> _WHAT THE TASK REQUIRES_
For every line below, set down an identical copy.

(Dataset items)
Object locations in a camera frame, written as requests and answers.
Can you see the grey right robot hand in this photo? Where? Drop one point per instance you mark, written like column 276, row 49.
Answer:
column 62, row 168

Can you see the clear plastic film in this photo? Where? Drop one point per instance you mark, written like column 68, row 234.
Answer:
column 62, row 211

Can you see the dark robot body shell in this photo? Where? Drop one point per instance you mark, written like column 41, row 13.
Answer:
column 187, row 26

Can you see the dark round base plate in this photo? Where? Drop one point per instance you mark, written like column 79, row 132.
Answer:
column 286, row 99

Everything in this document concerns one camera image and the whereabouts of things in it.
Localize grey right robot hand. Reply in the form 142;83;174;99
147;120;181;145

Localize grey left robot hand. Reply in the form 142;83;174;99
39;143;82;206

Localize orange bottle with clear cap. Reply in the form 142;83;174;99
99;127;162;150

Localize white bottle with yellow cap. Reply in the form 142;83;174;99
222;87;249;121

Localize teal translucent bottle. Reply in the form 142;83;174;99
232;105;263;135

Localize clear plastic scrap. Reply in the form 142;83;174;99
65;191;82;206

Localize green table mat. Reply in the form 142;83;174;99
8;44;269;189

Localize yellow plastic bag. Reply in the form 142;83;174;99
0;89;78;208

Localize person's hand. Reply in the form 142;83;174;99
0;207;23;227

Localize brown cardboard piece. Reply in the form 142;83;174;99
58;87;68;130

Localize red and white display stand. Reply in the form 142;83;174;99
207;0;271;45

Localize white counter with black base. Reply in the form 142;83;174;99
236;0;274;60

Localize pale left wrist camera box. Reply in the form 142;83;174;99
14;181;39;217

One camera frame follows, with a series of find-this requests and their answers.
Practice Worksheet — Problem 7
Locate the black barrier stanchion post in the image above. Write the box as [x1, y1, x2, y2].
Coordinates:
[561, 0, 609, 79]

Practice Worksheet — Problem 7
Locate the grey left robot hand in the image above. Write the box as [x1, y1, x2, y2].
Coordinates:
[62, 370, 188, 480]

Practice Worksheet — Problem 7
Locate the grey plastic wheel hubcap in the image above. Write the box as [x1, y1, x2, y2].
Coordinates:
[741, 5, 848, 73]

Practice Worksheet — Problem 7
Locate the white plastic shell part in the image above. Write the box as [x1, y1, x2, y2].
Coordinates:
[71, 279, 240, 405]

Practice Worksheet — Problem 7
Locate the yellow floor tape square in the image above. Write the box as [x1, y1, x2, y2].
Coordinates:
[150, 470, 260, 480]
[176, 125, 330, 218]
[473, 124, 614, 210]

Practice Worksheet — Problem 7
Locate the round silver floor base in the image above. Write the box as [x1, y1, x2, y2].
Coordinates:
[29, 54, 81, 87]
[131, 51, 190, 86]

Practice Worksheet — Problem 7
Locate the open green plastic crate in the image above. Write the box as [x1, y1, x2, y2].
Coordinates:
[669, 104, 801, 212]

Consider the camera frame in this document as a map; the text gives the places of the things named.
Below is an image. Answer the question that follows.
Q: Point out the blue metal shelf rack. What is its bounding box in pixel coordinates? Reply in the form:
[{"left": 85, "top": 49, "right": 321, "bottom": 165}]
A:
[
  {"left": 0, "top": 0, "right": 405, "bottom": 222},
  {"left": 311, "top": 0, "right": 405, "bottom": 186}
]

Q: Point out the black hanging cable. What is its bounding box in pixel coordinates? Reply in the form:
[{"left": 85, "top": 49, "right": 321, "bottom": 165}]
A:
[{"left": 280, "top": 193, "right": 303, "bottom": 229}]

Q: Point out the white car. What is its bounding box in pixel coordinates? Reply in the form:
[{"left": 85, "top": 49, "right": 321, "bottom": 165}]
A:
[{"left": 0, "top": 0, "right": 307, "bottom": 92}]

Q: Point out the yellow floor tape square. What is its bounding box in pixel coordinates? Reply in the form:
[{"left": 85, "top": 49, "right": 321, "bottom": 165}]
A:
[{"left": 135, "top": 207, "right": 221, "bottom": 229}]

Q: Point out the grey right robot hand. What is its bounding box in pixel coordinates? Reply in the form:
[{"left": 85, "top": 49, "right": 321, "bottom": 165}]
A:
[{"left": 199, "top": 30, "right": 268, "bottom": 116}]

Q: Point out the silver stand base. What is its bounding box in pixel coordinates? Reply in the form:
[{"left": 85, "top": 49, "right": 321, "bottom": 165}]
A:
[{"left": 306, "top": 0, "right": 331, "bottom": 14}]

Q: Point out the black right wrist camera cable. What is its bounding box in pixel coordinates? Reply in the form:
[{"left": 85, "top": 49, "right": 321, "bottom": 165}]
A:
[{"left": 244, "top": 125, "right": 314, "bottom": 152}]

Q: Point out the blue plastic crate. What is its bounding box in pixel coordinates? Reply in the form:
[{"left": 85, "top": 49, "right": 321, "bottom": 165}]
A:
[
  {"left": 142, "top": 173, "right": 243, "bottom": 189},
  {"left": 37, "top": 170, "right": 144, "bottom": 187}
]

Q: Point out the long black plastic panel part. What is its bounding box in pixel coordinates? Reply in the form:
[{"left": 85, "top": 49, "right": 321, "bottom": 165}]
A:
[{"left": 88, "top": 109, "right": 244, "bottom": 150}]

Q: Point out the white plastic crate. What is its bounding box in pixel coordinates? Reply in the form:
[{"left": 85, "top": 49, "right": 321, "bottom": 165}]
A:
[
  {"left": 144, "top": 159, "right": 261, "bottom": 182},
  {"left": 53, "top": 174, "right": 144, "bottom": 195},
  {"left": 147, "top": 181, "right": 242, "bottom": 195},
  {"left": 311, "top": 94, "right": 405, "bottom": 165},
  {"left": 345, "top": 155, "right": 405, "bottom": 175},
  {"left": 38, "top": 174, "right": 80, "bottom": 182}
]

> _RESULT OF THE TASK_
Object locations in a camera frame, written as requests and answers.
Can you see the grey right robot hand in this photo? Where? Drop one point per instance you mark, written like column 276, row 49.
Answer:
column 62, row 168

Can you see the clear plastic film in this photo? Where? Drop one point per instance you mark, written like column 68, row 234.
Answer:
column 62, row 211

Can you see the dark robot body shell in this photo? Where? Drop one point per instance you mark, written like column 41, row 13.
Answer:
column 187, row 26

Can you see the dark round base plate in this photo? Where? Drop one point per instance you mark, written like column 79, row 132.
Answer:
column 286, row 99

Everything in this document concerns one camera image and the whereabouts of things in it.
Localize grey right robot hand. Reply in the form 142;83;174;99
147;120;181;145

Localize grey left robot hand. Reply in the form 142;83;174;99
39;143;82;206

Localize orange bottle with clear cap. Reply in the form 142;83;174;99
99;127;162;150

Localize white bottle with yellow cap. Reply in the form 142;83;174;99
222;87;249;121

Localize teal translucent bottle. Reply in the form 142;83;174;99
232;105;263;135

Localize clear plastic scrap. Reply in the form 142;83;174;99
65;191;82;206

Localize green table mat. Reply in the form 142;83;174;99
8;44;269;189

Localize yellow plastic bag. Reply in the form 142;83;174;99
0;89;78;208

Localize person's hand. Reply in the form 142;83;174;99
0;207;23;227

Localize brown cardboard piece. Reply in the form 142;83;174;99
58;87;68;130

Localize red and white display stand. Reply in the form 142;83;174;99
207;0;271;45

Localize white counter with black base. Reply in the form 142;83;174;99
236;0;274;60

Localize pale left wrist camera box. Reply in the form 142;83;174;99
14;181;39;217

One camera frame follows, with a series of find-this requests and their answers.
Practice Worksheet — Problem 7
Locate the black barrier stanchion post in the image above. Write the box as [x1, y1, x2, y2].
Coordinates:
[561, 0, 609, 79]

Practice Worksheet — Problem 7
Locate the grey left robot hand in the image above. Write the box as [x1, y1, x2, y2].
Coordinates:
[62, 370, 188, 480]

Practice Worksheet — Problem 7
Locate the grey plastic wheel hubcap in the image above. Write the box as [x1, y1, x2, y2].
Coordinates:
[741, 5, 848, 73]

Practice Worksheet — Problem 7
Locate the white plastic shell part in the image above. Write the box as [x1, y1, x2, y2].
Coordinates:
[71, 279, 240, 405]

Practice Worksheet — Problem 7
Locate the yellow floor tape square in the image above. Write the box as [x1, y1, x2, y2].
Coordinates:
[150, 470, 260, 480]
[176, 125, 330, 218]
[473, 124, 614, 210]

Practice Worksheet — Problem 7
Locate the round silver floor base in the image above. Write the box as [x1, y1, x2, y2].
Coordinates:
[29, 54, 81, 87]
[131, 51, 190, 86]

Practice Worksheet — Problem 7
Locate the open green plastic crate in the image above. Write the box as [x1, y1, x2, y2].
Coordinates:
[669, 104, 801, 212]

Consider the camera frame in this document as a map; the text gives the places of the things named.
Below is an image. Answer the question that follows.
Q: Point out the blue metal shelf rack. What is its bounding box in pixel coordinates? Reply in the form:
[{"left": 85, "top": 49, "right": 321, "bottom": 165}]
A:
[
  {"left": 0, "top": 0, "right": 405, "bottom": 222},
  {"left": 311, "top": 0, "right": 405, "bottom": 186}
]

Q: Point out the black hanging cable. What is its bounding box in pixel coordinates? Reply in the form:
[{"left": 85, "top": 49, "right": 321, "bottom": 165}]
A:
[{"left": 280, "top": 193, "right": 303, "bottom": 229}]

Q: Point out the white car. What is its bounding box in pixel coordinates? Reply in the form:
[{"left": 85, "top": 49, "right": 321, "bottom": 165}]
A:
[{"left": 0, "top": 0, "right": 307, "bottom": 92}]

Q: Point out the yellow floor tape square. What is its bounding box in pixel coordinates? Reply in the form:
[{"left": 85, "top": 49, "right": 321, "bottom": 165}]
A:
[{"left": 135, "top": 207, "right": 221, "bottom": 229}]

Q: Point out the grey right robot hand. What is its bounding box in pixel coordinates? Reply in the form:
[{"left": 85, "top": 49, "right": 321, "bottom": 165}]
A:
[{"left": 199, "top": 30, "right": 268, "bottom": 116}]

Q: Point out the silver stand base. What is its bounding box in pixel coordinates? Reply in the form:
[{"left": 85, "top": 49, "right": 321, "bottom": 165}]
A:
[{"left": 306, "top": 0, "right": 331, "bottom": 14}]

Q: Point out the black right wrist camera cable. What is its bounding box in pixel coordinates? Reply in the form:
[{"left": 85, "top": 49, "right": 321, "bottom": 165}]
A:
[{"left": 244, "top": 125, "right": 314, "bottom": 152}]

Q: Point out the blue plastic crate. What is its bounding box in pixel coordinates? Reply in the form:
[{"left": 85, "top": 49, "right": 321, "bottom": 165}]
A:
[
  {"left": 142, "top": 173, "right": 243, "bottom": 189},
  {"left": 37, "top": 170, "right": 144, "bottom": 187}
]

Q: Point out the long black plastic panel part. What is its bounding box in pixel coordinates? Reply in the form:
[{"left": 85, "top": 49, "right": 321, "bottom": 165}]
A:
[{"left": 88, "top": 109, "right": 244, "bottom": 150}]

Q: Point out the white plastic crate. What is its bounding box in pixel coordinates? Reply in the form:
[{"left": 85, "top": 49, "right": 321, "bottom": 165}]
A:
[
  {"left": 144, "top": 159, "right": 261, "bottom": 182},
  {"left": 53, "top": 174, "right": 144, "bottom": 195},
  {"left": 147, "top": 181, "right": 242, "bottom": 195},
  {"left": 311, "top": 94, "right": 405, "bottom": 165},
  {"left": 345, "top": 155, "right": 405, "bottom": 175},
  {"left": 38, "top": 174, "right": 80, "bottom": 182}
]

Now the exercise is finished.